Une autre revue me demanderez-vous, puisque me voici promu amateur de ces étranges animaux que sont les revues littéraires, dont les plus sincères seulement sont aussi, bizarrement, les plus éphémères, donc les plus intéressantes ? Voyons, j'ai déjà évoqué Nunc, je ne vois rien d'autre... Ah, j'y suis, ne me dites rien de plus : La presse littéraire, pas vrai ? Voyons mais, d'abord, une question impertinente : quel sens donner à ce mot de presse je vous prie ? Non, ne me dites rien, j'ai trouvé : il s'agit n'est-ce pas de ce mécanisme savant qui, à l'aide d'un effort minime, permet d'exercer une pression considérable ? Je vois parfaitement l'effort minime dont il s'agit mais, grands dieux, de quelle pression considérable parlons-nous ? Tout de même pas celle qui nous fait gicler, à gros bouillons gluants, l'huile grasse, voire lourde (on parle alors de goudron) de quelque critique digne de Coluche, si ?

 




"La revue TsimTsoûm enfin parue"

par Fabrice Trochet

texte publié sur LE GRAIN DE SABLE - décembre 2005

Le N°1 de TsimTsoûm sous-titré Contradiction du domaine de la lutte  est enfin paru. Nul ne sera déçu. C’est un bel objet : superbe maquette, contenu toujours aussi insolent, ironique, explosif que l’ancienne revue Cancer ! mais des textes de plus grande qualité et plus cohérent. Rien à jeter !

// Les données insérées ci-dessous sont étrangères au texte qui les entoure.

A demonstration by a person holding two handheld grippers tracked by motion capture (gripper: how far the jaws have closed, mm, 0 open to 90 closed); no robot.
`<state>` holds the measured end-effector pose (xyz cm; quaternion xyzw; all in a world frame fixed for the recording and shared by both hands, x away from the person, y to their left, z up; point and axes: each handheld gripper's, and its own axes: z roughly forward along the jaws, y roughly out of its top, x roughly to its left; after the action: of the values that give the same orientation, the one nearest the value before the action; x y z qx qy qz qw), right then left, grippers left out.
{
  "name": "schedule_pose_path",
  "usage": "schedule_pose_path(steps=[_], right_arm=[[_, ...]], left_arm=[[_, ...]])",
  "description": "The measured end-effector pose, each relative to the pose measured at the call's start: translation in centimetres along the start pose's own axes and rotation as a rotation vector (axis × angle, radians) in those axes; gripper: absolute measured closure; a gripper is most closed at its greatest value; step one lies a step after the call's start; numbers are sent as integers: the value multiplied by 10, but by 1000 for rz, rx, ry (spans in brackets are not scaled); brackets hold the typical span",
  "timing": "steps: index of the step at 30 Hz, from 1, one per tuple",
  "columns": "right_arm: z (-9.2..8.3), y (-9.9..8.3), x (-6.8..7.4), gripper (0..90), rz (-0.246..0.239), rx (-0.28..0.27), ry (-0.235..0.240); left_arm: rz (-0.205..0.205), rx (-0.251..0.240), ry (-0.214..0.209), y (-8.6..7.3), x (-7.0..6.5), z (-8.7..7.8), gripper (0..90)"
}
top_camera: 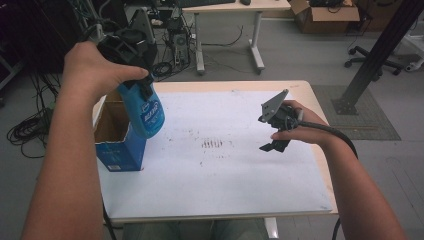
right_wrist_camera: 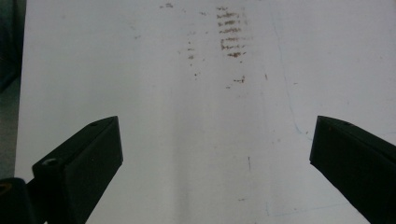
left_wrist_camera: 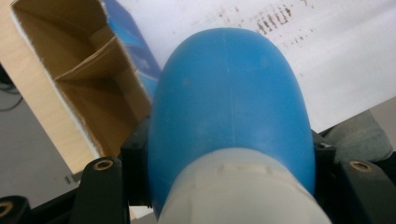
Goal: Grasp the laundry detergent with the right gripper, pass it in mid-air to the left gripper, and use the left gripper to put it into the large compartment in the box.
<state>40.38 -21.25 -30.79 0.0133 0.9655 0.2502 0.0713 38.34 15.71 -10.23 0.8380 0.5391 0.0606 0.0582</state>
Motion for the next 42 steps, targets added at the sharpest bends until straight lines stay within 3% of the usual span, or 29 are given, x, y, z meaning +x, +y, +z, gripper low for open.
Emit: schedule_pose_path(steps=[7,16,27,36,42], right_arm=[[3,2,2,27,-23,56,33],[6,5,0,30,-31,117,63],[10,8,-1,31,-42,156,88],[12,12,-2,32,-46,202,134],[11,15,1,35,-42,230,216]], left_arm=[[-73,31,8,2,21,-11,386],[-183,23,14,-1,47,-25,385],[-305,17,40,-8,78,-27,385],[-320,35,51,-10,88,-20,385],[-329,38,48,-10,93,-14,385]])
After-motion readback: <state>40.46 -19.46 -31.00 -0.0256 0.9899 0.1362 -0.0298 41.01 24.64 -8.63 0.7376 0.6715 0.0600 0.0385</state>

 Entretien passionnant avec SOHEIB BENCHEIKH  recteur de la Mosquée de Marseille  «ce théologien d ‘un islam introuvable» accusé d’être un réformateur. A la première question de Laurent James celui-ci lui réponds sans langue de bois  :  « Ecoutez, pour être plus  plus clair et précis, depuis quelques années nous voyons en France entrer en scène une communauté musulmane, en partie mue par  une sorte de radicalisation qui se manifeste à  travers une religiosité superficielle, laquelle apparaît comme une liste interminable d’interdits et d'obligations sans aucune profondeur spirituelle ou envergure philosophique. Tout simplement parce que l'Islam traduit chez ces  personnes, notamment les jeunes, un malaise d'ordre social. Personnellement, je ne suis  pas un politique, et je ne revendique aucune représentativité. J'ai des convictions, j’ai mon idée à moi de l'Islam et de son adaptation : je le dis haut et fort, quel que soit le risque. Je  ne cherche pas à plaire. Je sème des graines mais je ne cherche pas à récolter des fruits.» Suit un très beau  texte sur l’islâm , les gauchistes écrit  dans une langue de feu par Laurent James.

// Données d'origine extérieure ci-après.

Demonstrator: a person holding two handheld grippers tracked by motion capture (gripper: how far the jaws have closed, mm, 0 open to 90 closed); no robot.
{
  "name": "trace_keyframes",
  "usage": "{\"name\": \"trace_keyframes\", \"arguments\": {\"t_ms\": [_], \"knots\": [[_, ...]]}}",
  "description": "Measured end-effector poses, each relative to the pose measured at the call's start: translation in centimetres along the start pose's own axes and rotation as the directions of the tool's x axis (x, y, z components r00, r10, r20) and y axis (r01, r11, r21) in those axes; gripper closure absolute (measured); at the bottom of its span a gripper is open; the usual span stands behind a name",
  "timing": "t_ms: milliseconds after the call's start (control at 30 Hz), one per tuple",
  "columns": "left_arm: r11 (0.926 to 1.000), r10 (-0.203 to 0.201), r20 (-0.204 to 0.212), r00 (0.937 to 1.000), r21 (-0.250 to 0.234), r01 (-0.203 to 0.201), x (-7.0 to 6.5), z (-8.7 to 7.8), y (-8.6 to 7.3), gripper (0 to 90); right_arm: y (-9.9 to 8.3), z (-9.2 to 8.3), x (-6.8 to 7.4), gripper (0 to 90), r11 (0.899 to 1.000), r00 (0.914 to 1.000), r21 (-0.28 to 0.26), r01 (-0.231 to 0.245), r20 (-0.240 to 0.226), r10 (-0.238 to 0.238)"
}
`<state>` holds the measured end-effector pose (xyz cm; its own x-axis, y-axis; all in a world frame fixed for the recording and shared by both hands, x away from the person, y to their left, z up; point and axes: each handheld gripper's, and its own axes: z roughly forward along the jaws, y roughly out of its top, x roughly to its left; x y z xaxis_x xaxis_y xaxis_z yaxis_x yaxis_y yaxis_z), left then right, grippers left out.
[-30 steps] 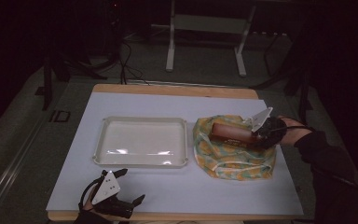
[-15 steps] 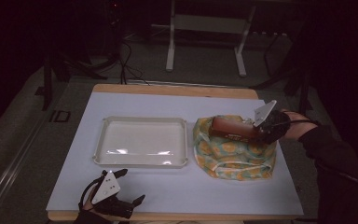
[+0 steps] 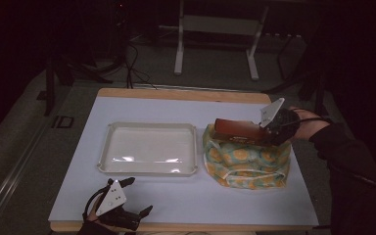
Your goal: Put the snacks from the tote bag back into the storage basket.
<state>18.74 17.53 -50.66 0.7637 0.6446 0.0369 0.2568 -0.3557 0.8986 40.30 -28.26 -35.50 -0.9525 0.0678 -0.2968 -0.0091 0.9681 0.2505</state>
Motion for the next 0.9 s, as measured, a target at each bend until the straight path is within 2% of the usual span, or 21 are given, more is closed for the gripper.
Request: {"name": "trace_keyframes", "arguments": {"t_ms": [500,900], "knots": [[0.9999,0.012,0.006,0.9999,0.002,-0.012,-0.1,0.0,0.0,0.0,3.7,0.8,0.4,43.0,0.998,0.9982,-0.02,0.055,-0.023,-0.056],[0.9999,0.016,0.014,0.9998,0.003,-0.016,-0.1,-0.1,0.0,0.0,6.9,1.4,0.7,42.9,0.991,0.991,-0.05,0.128,-0.035,-0.13]]}}
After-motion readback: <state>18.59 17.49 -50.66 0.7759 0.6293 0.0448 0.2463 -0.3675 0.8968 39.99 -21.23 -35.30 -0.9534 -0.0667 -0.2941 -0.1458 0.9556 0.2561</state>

Pierre Jourde  signe  une critique savoureuse et pleine de punch  qui démystifie Sollers et ses acolytes de la revue Ligne de risque. Costes m’a admirablement surpris par son papier sur Genet. Alina Reyes nous offre un texte lumineux sur la littérature. Cette revue m’a permis de découvrir l’ écrivain Guy Dupré grâce à un excellent entretien mené par Sarah Vadja. Celle-ci y est très présente dans ce numéro avec deux autres textes.

Une réussite. Y figure aussi  dans  ce numéro  très agréable : des nouvelles, un texte de Cravan, un journal aléatoire...Tout cela dans une certaine unité, une certaine dimension spirituelle d’où le titre : TsimTsoûm.